Excerpted data Start Marker
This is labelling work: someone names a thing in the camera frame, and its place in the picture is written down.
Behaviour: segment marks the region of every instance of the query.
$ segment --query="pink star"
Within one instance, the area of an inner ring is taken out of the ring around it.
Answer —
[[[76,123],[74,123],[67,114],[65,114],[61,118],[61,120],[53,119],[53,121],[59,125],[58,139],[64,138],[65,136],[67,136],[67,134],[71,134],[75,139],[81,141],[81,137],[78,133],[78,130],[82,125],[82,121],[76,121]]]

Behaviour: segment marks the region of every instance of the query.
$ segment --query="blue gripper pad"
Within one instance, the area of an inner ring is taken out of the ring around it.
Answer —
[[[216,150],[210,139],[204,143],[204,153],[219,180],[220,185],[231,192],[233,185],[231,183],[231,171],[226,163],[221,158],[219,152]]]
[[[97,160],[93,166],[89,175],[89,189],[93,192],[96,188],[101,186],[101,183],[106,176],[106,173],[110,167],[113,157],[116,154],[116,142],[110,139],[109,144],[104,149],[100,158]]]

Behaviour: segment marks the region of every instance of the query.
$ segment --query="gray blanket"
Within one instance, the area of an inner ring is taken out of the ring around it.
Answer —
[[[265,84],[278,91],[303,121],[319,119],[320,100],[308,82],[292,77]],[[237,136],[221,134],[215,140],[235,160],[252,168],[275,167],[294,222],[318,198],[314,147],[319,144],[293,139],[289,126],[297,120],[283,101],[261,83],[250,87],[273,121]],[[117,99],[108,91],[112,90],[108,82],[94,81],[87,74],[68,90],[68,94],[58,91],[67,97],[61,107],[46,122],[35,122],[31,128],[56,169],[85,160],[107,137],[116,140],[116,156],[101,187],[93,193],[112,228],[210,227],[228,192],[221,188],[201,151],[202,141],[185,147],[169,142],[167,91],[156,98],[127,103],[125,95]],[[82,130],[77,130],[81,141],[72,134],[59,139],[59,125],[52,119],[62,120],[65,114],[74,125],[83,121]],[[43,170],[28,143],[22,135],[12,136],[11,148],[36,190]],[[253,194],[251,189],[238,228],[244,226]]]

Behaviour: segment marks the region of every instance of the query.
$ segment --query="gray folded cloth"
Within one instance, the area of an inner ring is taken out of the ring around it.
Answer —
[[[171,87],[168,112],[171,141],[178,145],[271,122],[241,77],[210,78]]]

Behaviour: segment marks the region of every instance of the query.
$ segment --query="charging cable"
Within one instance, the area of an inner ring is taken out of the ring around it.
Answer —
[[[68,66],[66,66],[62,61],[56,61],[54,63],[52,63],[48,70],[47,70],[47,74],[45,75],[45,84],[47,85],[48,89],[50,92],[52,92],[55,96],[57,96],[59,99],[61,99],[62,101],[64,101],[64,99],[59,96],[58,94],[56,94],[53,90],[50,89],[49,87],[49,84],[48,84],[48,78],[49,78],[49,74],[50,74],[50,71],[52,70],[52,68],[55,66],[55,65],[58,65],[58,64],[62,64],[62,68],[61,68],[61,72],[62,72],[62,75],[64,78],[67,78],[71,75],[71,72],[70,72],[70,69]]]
Excerpted data End Marker
Activity: Every line of the material is to be transcribed exactly.

Output for this exercise:
This is labelling work: someone names a thing in the camera frame, and its place in the picture is written down.
Behaviour: segment marks the region of every instance of the query.
$ segment --query="pink star"
Within one instance, the area of an inner ring is taken out of the ring around it.
Answer —
[[[76,123],[74,123],[67,114],[65,114],[61,118],[61,120],[53,119],[53,121],[59,125],[58,139],[64,138],[65,136],[67,136],[67,134],[71,134],[75,139],[81,141],[81,137],[78,133],[78,130],[82,125],[82,121],[76,121]]]

Behaviour: segment marks the region of every instance of the query.
$ segment --query="blue gripper pad"
Within one instance, the area of an inner ring is taken out of the ring around it.
Answer —
[[[216,150],[210,139],[204,143],[204,153],[219,180],[220,185],[231,192],[233,185],[231,183],[231,171],[226,163],[221,158],[219,152]]]
[[[97,160],[93,166],[89,175],[89,189],[93,192],[96,188],[101,186],[101,183],[106,176],[106,173],[110,167],[113,157],[116,154],[116,142],[110,139],[109,144],[104,149],[100,158]]]

Behaviour: segment marks the region of every instance of the query.
$ segment --query="gray blanket"
Within one instance, the area of an inner ring is taken out of the ring around it.
Answer —
[[[265,84],[278,91],[303,121],[319,119],[320,100],[308,82],[292,77]],[[237,136],[221,134],[215,140],[235,160],[252,168],[275,167],[294,222],[318,198],[314,147],[319,144],[293,139],[289,126],[297,120],[283,101],[261,83],[250,87],[273,121]],[[117,99],[108,91],[112,90],[108,82],[94,81],[87,74],[68,90],[68,94],[58,91],[67,97],[61,107],[46,122],[35,122],[31,128],[56,169],[85,160],[107,137],[116,140],[116,156],[101,187],[93,193],[112,228],[210,227],[228,192],[221,188],[201,151],[202,141],[185,147],[169,142],[167,91],[156,98],[127,103],[125,95]],[[82,130],[77,130],[81,141],[72,134],[59,139],[59,125],[52,119],[62,120],[65,114],[74,125],[83,121]],[[43,170],[28,143],[22,135],[12,136],[11,148],[36,190]],[[253,194],[251,189],[238,228],[244,226]]]

Behaviour: segment marks the region of every instance of the query.
$ segment --query="gray folded cloth"
Within one instance, the area of an inner ring is taken out of the ring around it.
Answer —
[[[171,87],[168,112],[171,141],[178,145],[271,122],[241,77],[210,78]]]

Behaviour: segment marks the region of every instance of the query.
$ segment --query="charging cable"
Within one instance, the area of an inner ring is taken out of the ring around it.
Answer —
[[[68,66],[66,66],[62,61],[56,61],[54,63],[52,63],[48,70],[47,70],[47,74],[45,75],[45,84],[47,85],[48,89],[50,92],[52,92],[55,96],[57,96],[59,99],[61,99],[62,101],[64,101],[64,99],[59,96],[58,94],[56,94],[53,90],[50,89],[49,87],[49,84],[48,84],[48,78],[49,78],[49,74],[50,74],[50,71],[52,70],[52,68],[55,66],[55,65],[58,65],[58,64],[62,64],[62,68],[61,68],[61,72],[62,72],[62,75],[64,78],[67,78],[71,75],[71,72],[70,72],[70,69]]]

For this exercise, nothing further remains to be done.